Gone Too Far (Devlin & Falco #2) - Debra Webb Page 0,64

“But his aunt seems awfully certain he was squeaky clean.” Kerri was the one shrugging now. “Then again, sometimes family is the last to know.” On a purely personal level the idea scared the hell out of her.

Falco’s gaze narrowed, and his lips thinned. “But not Cross.” He moved his head side to side. “Cross is adamant about Walsh’s antidrug standing. The aunt might have missed the mark when reading her nephew, but Cross wouldn’t have. No way. He wouldn’t be able to fool her.”

“I have to agree with you there. I can’t see Sadie missing that about him.” Kerri drew in a deep breath, mostly to slow the pounding in her chest. She watched the anger dance across her partner’s face.

“They want us to believe Walsh was buying from Kurtz,” he said, the fury simmering in his voice.

Kerri could see the beauty in the plan. It flipped everything. “It was a simple drug deal gone wrong. Territory dispute or something like that.”

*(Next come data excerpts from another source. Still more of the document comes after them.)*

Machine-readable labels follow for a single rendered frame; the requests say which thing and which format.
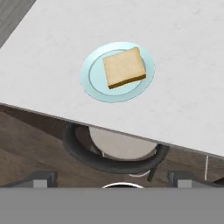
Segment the slice of bread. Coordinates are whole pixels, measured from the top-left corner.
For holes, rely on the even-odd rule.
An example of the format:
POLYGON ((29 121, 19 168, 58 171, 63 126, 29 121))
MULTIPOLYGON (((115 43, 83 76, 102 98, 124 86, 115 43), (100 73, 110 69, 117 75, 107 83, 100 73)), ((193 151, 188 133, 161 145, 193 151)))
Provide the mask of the slice of bread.
POLYGON ((104 58, 103 65, 109 89, 146 77, 144 63, 137 47, 104 58))

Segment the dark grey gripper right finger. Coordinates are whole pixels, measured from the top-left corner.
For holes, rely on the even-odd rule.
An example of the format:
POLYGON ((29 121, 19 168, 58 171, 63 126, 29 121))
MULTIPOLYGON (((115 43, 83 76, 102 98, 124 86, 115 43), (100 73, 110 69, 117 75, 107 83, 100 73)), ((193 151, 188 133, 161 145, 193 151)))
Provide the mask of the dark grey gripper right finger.
POLYGON ((215 180, 214 182, 209 182, 207 180, 202 180, 197 178, 190 171, 168 171, 167 178, 170 187, 176 188, 224 188, 224 178, 215 180))

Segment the black stool with white seat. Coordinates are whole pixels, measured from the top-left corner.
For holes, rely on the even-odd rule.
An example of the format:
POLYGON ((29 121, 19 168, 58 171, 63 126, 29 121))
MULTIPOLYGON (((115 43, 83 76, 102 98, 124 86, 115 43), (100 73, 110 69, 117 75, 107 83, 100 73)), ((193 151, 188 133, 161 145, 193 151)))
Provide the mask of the black stool with white seat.
POLYGON ((67 152, 100 172, 128 175, 151 182, 170 147, 150 140, 118 134, 77 123, 68 123, 63 132, 67 152))

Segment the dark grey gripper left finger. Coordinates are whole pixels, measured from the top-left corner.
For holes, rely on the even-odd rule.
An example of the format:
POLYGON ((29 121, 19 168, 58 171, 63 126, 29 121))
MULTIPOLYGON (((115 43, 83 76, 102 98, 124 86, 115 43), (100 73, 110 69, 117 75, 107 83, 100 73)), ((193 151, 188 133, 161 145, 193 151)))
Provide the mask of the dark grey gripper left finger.
POLYGON ((51 188, 58 186, 57 180, 58 173, 56 171, 34 171, 24 179, 9 183, 7 185, 0 185, 0 188, 51 188))

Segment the light blue plate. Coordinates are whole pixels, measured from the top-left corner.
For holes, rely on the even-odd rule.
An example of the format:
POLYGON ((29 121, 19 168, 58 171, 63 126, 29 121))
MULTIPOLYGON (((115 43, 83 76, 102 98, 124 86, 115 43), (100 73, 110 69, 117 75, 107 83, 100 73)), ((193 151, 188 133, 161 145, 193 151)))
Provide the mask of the light blue plate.
POLYGON ((80 83, 85 92, 101 102, 125 102, 140 95, 152 82, 155 74, 155 64, 150 52, 137 43, 112 42, 100 46, 85 59, 80 70, 80 83), (146 78, 134 81, 120 87, 109 89, 103 65, 103 59, 125 50, 137 47, 146 71, 146 78))

Falco braced his hands on his hips. “I saw this kind of cover-up all the time when I was undercover. This is the way you shift attention to make the potential witness or, in this case, the victim, look dirty. Walsh loses credibility, and the investigation turns in a whole different direction.”

“How do you suppose his father is going to react to this?”

“I was wondering the same thing.” Falco’s nostrils flared with a big breath. “Someone is working hard to change the direction of this investigation. Someone who was there the night Walsh and Kurtz died.”

“The shooter,” Kerri suggested, “or the one who gave the order.”

“Cross thinks McGill may have been the source Kurtz and Walsh were going to confront.”

Kerri considered the idea, then said, “What do you think?”

“I think she’s onto something. McGill had opportunity. She could be the link between the shop and the cartel’s local, low-level distributor. Cross thinks her motive is money. She’s doing some more digging.” He held Kerri’s gaze for a moment. “Whatever she finds, this is going to get ugly, Devlin.”

“This case isn’t the only one getting ugly.”

Falco cocked his head. “What’d you find out from your friend?”

“Sue says there was a girl—she wouldn’t ID the kid—who came to her about Alice Cortez’s bizarre behavior.” Kerri shrugged. “Rituals related to Santeria. Allegedly, Alice and the two girls who attempted suicide were practicing these bizarre rituals. Sue insisted on speaking to the girl before giving me her name. She’s supposed to call me as soon as she has talked to her.”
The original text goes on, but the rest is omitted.